> _PROMPT_
Transcribe all records exactly.

.....

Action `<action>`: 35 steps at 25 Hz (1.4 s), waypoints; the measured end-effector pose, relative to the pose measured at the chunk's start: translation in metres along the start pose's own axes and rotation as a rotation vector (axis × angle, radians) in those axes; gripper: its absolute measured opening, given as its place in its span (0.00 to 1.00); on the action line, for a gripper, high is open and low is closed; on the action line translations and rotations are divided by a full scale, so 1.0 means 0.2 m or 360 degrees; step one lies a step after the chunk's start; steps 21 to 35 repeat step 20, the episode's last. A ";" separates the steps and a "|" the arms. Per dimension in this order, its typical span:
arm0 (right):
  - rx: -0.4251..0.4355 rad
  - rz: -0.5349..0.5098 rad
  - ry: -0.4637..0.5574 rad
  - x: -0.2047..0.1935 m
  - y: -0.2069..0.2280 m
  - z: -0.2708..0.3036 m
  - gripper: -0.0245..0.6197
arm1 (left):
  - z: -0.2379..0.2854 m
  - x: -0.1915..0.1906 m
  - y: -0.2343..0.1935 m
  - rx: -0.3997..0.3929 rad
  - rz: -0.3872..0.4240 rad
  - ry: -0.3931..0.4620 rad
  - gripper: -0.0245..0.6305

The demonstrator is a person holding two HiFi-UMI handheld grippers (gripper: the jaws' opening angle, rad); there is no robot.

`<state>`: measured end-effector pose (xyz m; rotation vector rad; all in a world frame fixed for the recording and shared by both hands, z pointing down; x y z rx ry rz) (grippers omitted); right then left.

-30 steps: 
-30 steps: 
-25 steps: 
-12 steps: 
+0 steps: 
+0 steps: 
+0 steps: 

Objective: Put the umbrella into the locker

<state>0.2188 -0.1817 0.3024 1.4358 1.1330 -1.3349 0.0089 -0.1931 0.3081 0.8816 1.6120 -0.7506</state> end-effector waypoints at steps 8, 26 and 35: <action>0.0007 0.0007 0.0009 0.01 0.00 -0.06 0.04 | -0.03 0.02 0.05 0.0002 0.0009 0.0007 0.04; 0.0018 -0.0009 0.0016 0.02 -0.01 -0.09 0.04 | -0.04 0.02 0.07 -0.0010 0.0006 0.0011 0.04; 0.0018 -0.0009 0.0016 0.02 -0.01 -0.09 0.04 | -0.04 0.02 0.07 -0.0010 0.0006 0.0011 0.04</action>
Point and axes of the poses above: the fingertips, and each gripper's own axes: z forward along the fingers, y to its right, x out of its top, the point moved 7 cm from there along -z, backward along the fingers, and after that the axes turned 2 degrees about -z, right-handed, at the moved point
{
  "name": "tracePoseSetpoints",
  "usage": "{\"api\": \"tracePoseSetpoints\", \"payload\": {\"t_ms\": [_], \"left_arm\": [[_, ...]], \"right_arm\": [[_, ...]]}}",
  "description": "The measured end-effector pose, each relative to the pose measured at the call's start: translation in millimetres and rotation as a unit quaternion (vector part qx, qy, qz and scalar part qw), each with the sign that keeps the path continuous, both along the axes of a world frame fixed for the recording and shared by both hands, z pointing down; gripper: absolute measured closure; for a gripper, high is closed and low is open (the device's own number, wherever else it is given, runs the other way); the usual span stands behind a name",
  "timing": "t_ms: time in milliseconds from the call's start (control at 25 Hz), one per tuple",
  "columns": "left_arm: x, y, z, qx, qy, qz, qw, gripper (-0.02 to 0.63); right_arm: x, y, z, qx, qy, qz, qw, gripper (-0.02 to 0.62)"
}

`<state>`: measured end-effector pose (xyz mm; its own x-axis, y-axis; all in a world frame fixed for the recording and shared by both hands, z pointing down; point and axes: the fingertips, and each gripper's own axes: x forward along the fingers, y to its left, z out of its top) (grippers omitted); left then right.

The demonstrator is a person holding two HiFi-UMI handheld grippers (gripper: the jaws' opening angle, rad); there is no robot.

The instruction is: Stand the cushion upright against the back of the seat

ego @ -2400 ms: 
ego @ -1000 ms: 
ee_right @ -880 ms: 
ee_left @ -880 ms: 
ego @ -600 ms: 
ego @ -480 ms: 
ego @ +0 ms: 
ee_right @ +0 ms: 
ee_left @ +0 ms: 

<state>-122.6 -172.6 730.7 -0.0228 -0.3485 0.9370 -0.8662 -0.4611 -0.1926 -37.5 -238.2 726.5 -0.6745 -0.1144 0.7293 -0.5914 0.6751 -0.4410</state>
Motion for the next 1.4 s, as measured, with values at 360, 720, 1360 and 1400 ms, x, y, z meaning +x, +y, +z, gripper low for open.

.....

> _FINISHED TASK_
Action `<action>`: 35 steps at 25 Hz (1.4 s), waypoints; the measured end-effector pose, relative to the pose measured at the chunk's start: translation in metres along the start pose's own axes and rotation as a rotation vector (axis × angle, radians) in those axes; gripper: its absolute measured opening, given as its place in its span (0.00 to 1.00); on the action line, for a gripper, high is open and low is closed; on the action line translations and rotations are divided by a full scale, so 1.0 means 0.2 m or 360 degrees; step one lies a step after the chunk's start; steps 21 to 35 repeat step 20, the episode's last. A ";" separates the steps and a "|" the arms. Per dimension in this order, its typical span:
arm0 (right):
  - rx: -0.4251..0.4355 rad
  - rz: -0.5349..0.5098 rad
  - ry: -0.4637..0.5574 rad
  - x: -0.2047..0.1935 m
  - y: -0.2069..0.2280 m
  - z: -0.2708..0.3036 m
  - gripper: -0.0245..0.6197
arm1 (left):
  - z: -0.2379..0.2854 m
  - x: -0.1915..0.1906 m
  - y: -0.2343..0.1935 m
  - rx: -0.3997..0.3929 rad
  - rz: -0.3872..0.4240 rad
  - ry: -0.3931..0.4620 rad
  - gripper: -0.0245..0.6305

The demonstrator is a person holding two HiFi-UMI handheld grippers (gripper: the jaws' opening angle, rad); there is no robot.

`<state>`: measured end-effector pose (xyz m; rotation vector rad; all in a world frame fixed for the recording and shared by both hands, z pointing down; x y z rx ry rz) (grippers omitted); right then left.

-30 steps: 
-30 steps: 
-25 steps: 
-12 steps: 
+0 steps: 
+0 steps: 
+0 steps: 

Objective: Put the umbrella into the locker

<state>0.2188 -0.1817 0.3024 1.4358 1.1330 -1.3349 0.0089 -0.1931 0.3081 0.8816 1.6120 -0.7506</state> end-effector waypoints at steps 8, 26 and 35: <action>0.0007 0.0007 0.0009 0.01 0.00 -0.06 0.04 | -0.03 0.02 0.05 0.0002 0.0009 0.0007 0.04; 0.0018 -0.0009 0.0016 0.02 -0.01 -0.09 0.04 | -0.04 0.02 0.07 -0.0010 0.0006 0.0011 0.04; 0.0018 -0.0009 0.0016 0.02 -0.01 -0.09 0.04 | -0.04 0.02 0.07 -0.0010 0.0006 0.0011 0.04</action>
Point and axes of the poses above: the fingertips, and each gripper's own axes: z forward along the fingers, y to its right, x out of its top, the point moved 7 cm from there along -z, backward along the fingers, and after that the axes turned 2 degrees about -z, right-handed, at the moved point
{
  "name": "tracePoseSetpoints",
  "usage": "{\"api\": \"tracePoseSetpoints\", \"payload\": {\"t_ms\": [_], \"left_arm\": [[_, ...]], \"right_arm\": [[_, ...]]}}",
  "description": "The measured end-effector pose, each relative to the pose measured at the call's start: translation in millimetres and rotation as a unit quaternion (vector part qx, qy, qz and scalar part qw), each with the sign that keeps the path continuous, both along the axes of a world frame fixed for the recording and shared by both hands, z pointing down; gripper: absolute measured closure; for a gripper, high is closed and low is open (the device's own number, wherever else it is given, runs the other way); the usual span stands behind a name",
  "timing": "t_ms: time in milliseconds from the call's start (control at 25 Hz), one per tuple",
  "columns": "left_arm: x, y, z, qx, qy, qz, qw, gripper (-0.02 to 0.63); right_arm: x, y, z, qx, qy, qz, qw, gripper (-0.02 to 0.62)"
}

`<state>`: measured end-effector pose (xyz mm; its own x-axis, y-axis; all in a world frame fixed for the recording and shared by both hands, z pointing down; point and axes: the fingertips, and each gripper's own axes: x forward along the fingers, y to its left, z out of its top) (grippers omitted); left then right.

The demonstrator is a person holding two HiFi-UMI handheld grippers (gripper: the jaws' opening angle, rad); there is no robot.

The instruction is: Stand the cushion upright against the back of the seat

ego @ -2400 ms: 
ego @ -1000 ms: 
ee_right @ -880 ms: 
ee_left @ -880 ms: 
ego @ -600 ms: 
ego @ -480 ms: 
ego @ +0 ms: 
ee_right @ +0 ms: 
ee_left @ +0 ms: 

<state>-122.6 -172.6 730.7 -0.0228 -0.3485 0.9370 -0.8662 -0.4611 -0.1926 -37.5 -238.2 726.5 -0.6745 -0.1144 0.7293 -0.5914 0.6751 -0.4410</state>
Motion for the next 1.4 s, as measured, with values at 360, 720, 1360 and 1400 ms, x, y, z meaning +x, +y, +z, gripper low for open.

The answer given is complete.